◆ Exercise
Exactly reproduce the lines from the line containing "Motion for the" to the end of the data below, inclusive, and nothing else.
=== Data segment ===
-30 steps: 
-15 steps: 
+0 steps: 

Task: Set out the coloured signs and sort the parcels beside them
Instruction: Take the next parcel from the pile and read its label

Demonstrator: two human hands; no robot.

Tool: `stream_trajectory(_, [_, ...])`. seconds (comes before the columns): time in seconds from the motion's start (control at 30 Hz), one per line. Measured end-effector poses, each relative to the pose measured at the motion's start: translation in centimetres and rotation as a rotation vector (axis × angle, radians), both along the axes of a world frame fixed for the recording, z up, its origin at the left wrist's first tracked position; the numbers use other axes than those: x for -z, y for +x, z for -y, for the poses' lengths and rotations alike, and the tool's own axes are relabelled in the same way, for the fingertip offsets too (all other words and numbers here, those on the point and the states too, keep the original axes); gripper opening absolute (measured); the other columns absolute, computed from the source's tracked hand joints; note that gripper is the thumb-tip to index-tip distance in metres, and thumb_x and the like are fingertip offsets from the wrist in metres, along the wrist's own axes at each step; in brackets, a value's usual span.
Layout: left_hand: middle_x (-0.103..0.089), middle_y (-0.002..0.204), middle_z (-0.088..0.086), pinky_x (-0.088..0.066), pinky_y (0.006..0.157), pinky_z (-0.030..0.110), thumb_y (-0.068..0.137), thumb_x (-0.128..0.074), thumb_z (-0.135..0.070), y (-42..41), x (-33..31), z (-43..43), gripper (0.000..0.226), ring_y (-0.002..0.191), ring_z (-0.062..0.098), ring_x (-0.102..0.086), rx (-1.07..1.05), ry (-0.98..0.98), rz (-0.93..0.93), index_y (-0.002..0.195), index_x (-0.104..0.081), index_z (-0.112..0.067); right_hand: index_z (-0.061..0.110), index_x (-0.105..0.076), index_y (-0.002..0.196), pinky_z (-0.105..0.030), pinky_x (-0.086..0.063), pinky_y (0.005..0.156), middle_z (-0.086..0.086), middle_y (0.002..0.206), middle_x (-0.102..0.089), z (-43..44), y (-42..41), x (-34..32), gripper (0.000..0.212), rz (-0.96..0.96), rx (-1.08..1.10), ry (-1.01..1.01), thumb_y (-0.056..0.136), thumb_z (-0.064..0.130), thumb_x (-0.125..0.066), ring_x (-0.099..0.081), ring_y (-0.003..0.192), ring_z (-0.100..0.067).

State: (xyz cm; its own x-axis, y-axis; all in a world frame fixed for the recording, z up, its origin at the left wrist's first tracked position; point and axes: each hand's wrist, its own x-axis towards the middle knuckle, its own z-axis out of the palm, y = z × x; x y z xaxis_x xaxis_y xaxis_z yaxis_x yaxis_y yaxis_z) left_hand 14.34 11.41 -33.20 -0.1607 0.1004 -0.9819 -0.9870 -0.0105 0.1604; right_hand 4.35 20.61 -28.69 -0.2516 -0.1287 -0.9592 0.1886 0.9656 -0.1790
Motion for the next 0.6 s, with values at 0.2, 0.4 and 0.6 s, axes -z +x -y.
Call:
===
◆ Written solution
Motion for the next 0.6 s, with values at 0.2, 0.4 and 0.6 s, axes -z +x -y.
Call:

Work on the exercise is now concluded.